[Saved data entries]
++++
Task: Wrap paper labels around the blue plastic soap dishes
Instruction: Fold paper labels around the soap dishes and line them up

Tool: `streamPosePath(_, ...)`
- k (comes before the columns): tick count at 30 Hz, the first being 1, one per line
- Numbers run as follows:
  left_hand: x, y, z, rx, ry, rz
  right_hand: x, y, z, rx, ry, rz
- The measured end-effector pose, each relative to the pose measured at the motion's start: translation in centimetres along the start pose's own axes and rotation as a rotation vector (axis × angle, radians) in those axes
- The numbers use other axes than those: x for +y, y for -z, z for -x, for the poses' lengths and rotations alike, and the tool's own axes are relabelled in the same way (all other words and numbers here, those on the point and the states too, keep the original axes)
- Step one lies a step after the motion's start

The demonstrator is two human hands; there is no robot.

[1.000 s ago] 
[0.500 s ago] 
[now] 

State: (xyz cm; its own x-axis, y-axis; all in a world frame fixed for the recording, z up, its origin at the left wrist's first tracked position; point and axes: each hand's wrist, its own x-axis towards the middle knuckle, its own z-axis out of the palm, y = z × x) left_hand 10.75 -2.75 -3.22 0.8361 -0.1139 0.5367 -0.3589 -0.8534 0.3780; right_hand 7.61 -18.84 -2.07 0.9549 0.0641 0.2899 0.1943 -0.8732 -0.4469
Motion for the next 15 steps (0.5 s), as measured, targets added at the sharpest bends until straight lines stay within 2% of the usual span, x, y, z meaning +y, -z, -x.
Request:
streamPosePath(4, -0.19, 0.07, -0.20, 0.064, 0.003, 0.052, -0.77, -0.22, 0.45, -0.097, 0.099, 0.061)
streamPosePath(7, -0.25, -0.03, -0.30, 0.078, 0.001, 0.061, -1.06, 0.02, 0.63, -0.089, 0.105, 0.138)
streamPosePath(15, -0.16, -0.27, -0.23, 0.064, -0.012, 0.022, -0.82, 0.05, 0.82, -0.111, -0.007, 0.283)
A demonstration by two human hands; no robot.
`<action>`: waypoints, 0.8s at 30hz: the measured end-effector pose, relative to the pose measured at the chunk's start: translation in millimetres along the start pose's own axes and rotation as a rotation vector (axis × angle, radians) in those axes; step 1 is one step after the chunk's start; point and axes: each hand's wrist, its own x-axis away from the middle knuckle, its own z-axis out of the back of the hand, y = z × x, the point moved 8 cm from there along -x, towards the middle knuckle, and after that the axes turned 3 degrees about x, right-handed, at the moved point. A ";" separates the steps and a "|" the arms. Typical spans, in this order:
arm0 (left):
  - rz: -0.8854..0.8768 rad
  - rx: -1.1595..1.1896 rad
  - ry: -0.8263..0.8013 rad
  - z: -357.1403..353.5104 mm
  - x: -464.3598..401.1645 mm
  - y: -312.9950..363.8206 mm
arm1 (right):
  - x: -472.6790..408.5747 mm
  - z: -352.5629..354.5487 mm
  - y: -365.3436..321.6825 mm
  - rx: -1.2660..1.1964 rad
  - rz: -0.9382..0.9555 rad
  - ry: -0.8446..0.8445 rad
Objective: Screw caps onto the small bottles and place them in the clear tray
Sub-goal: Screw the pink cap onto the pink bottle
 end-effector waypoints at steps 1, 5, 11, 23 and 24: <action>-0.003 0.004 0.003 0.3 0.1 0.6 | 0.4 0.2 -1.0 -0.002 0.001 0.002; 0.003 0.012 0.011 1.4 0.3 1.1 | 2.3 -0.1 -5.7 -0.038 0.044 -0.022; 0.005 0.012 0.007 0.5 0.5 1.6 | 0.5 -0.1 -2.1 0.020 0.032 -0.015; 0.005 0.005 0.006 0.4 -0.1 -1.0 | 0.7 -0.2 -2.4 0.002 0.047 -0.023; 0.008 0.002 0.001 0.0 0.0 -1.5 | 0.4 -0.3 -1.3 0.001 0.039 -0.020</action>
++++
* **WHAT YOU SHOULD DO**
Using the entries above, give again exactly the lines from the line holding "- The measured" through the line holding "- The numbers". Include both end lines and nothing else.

* **THE ANSWER**
- The measured end-effector pose, each relative to the pose measured at the motion's start: translation in centimetres along the start pose's own axes and rotation as a rotation vector (axis × angle, radians) in those axes
- The numbers use other axes than those: x for +y, y for -z, z for -x, for the poses' lengths and rotations alike, and the tool's own axes are relabelled in the same way (all other words and numbers here, those on the point and the states too, keep the original axes)

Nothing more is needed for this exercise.